### About this exercise
Your output should be the lines below from the one with "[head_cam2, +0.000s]" through the one with "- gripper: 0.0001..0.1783", copied exactly, pictures excluded.
### Stored data
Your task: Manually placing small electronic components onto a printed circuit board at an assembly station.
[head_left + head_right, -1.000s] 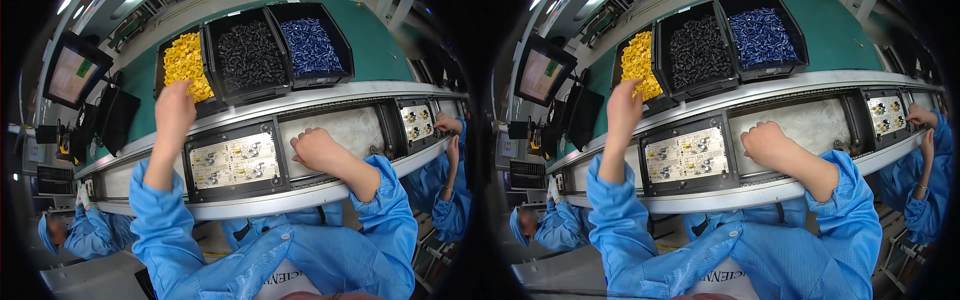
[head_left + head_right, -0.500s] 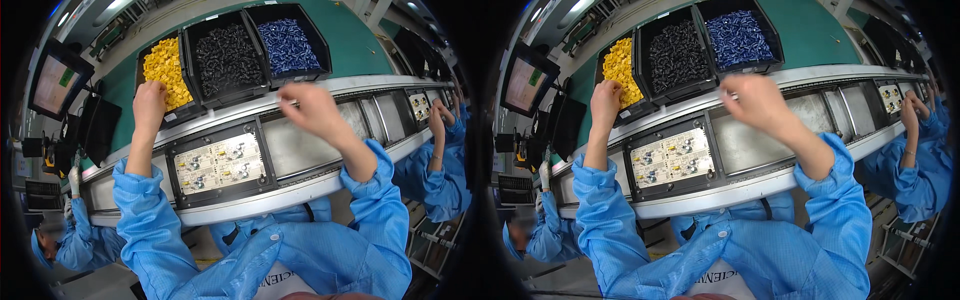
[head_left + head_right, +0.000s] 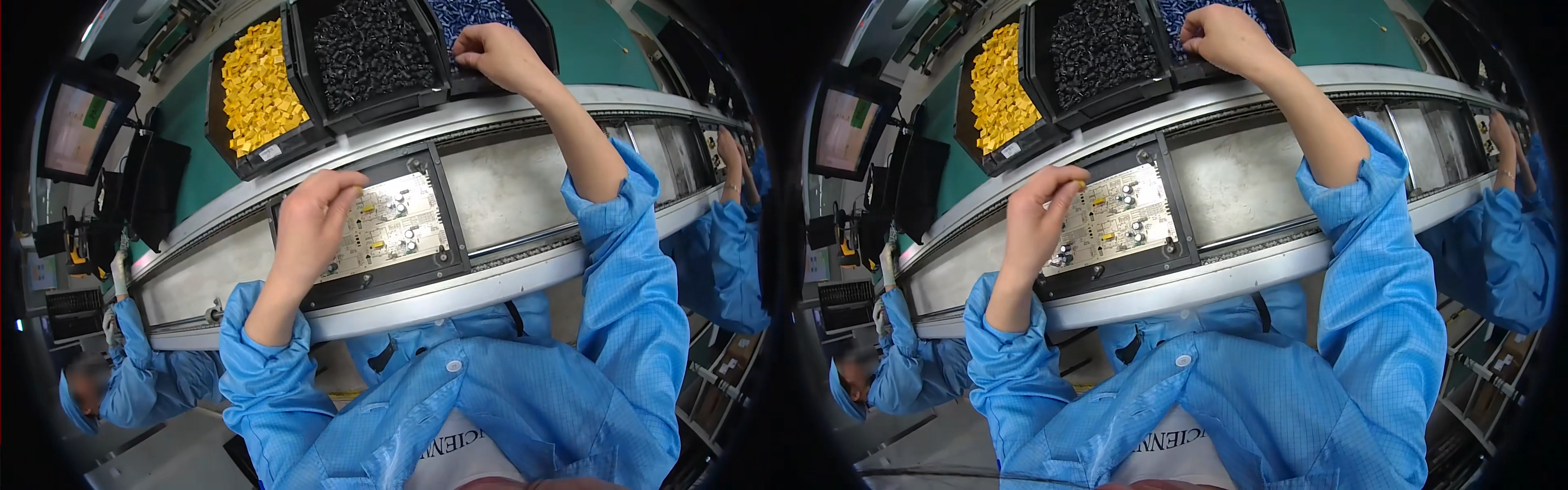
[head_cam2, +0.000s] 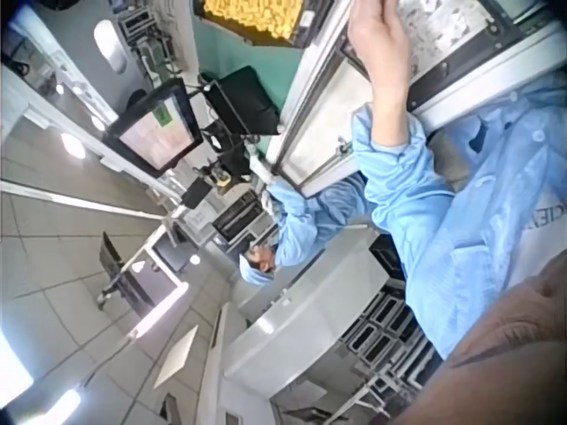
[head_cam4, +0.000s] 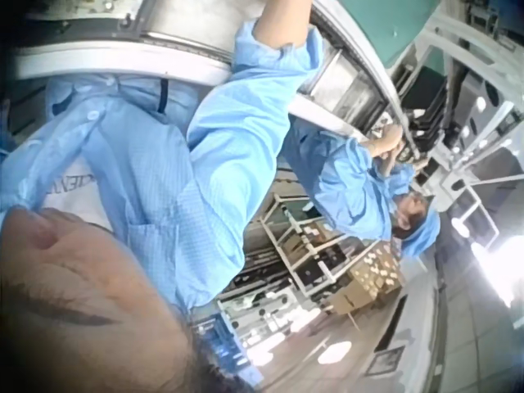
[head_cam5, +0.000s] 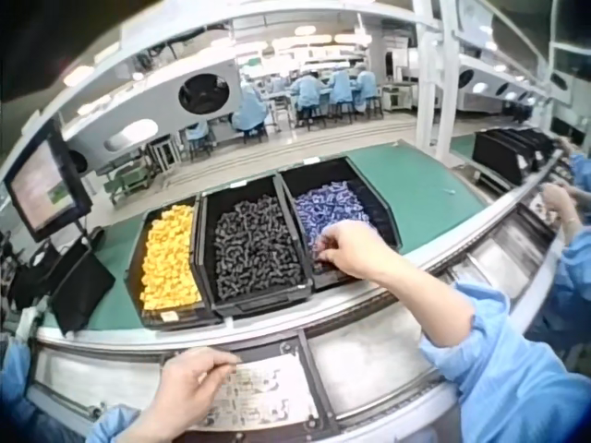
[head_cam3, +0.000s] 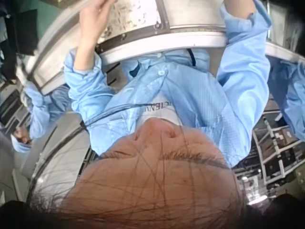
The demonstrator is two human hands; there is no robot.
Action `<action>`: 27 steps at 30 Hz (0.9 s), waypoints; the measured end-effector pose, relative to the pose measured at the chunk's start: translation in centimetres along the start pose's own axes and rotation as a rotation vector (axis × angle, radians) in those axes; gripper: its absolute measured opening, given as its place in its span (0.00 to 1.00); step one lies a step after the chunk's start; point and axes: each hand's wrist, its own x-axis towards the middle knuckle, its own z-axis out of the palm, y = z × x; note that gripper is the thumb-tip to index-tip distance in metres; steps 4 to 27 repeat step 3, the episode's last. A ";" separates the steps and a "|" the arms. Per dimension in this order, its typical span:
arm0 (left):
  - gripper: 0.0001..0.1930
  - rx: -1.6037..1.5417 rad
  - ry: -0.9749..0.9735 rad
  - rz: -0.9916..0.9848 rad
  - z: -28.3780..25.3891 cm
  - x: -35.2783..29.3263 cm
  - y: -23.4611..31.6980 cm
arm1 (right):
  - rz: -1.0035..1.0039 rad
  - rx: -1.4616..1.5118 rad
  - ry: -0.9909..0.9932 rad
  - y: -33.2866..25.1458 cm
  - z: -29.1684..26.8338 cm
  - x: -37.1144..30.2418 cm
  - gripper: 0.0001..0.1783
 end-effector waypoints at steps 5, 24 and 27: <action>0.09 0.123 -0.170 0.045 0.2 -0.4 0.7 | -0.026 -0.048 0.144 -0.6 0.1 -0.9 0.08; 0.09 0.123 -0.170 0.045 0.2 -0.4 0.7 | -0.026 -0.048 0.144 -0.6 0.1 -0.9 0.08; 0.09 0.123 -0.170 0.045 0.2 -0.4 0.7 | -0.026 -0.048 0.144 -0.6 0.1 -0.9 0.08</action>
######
### Output for this task
[head_cam2, +0.000s] 
[head_cam4, +0.000s] 
[head_cam5, +0.000s] 
[head_cam3, +0.000s] 
The demonstrator is two human hands; there is no robot.
Action `<action>`: 27 steps at 30 Hz (0.9 s), waypoints; the measured end-effector pose, relative to the pose measured at the chunk's start: translation in centimetres along the start pose's own axes and rotation as a rotation vector (axis × angle, radians) in those axes; gripper: its absolute measured opening, given as its place in its span (0.00 to 1.00); step one lies a step after the chunk's start; point and axes: each hand's wrist, its own x-axis towards the middle knuckle, its own z-axis out of the palm, y = z × x; note that gripper is the thumb-tip to index-tip distance in metres; steps 4 to 27 repeat step 3, the episode's last. A ";" separates the steps and a "|" the arms. Per dimension in this order, its typical span:
arm0 (left):
  - gripper: 0.0001..0.1930
  - rx: -1.6037..1.5417 rad
  - ry: -0.9749..0.9735 rad
  - rz: -0.9916..0.9848 rad
  - z: -28.3780..25.3891 cm
  - x: -35.2783..29.3263 cm
  - y: -23.4611..31.6980 cm
arm1 (right):
  - rz: -1.0035..1.0039 rad
  - rx: -1.4616..1.5118 rad
  - ry: -0.9909..0.9932 rad
  - y: -33.2866..25.1458 cm
  - z: -29.1684..26.8338 cm
  - x: -37.1144..30.2418 cm
  - gripper: 0.0001..0.1783

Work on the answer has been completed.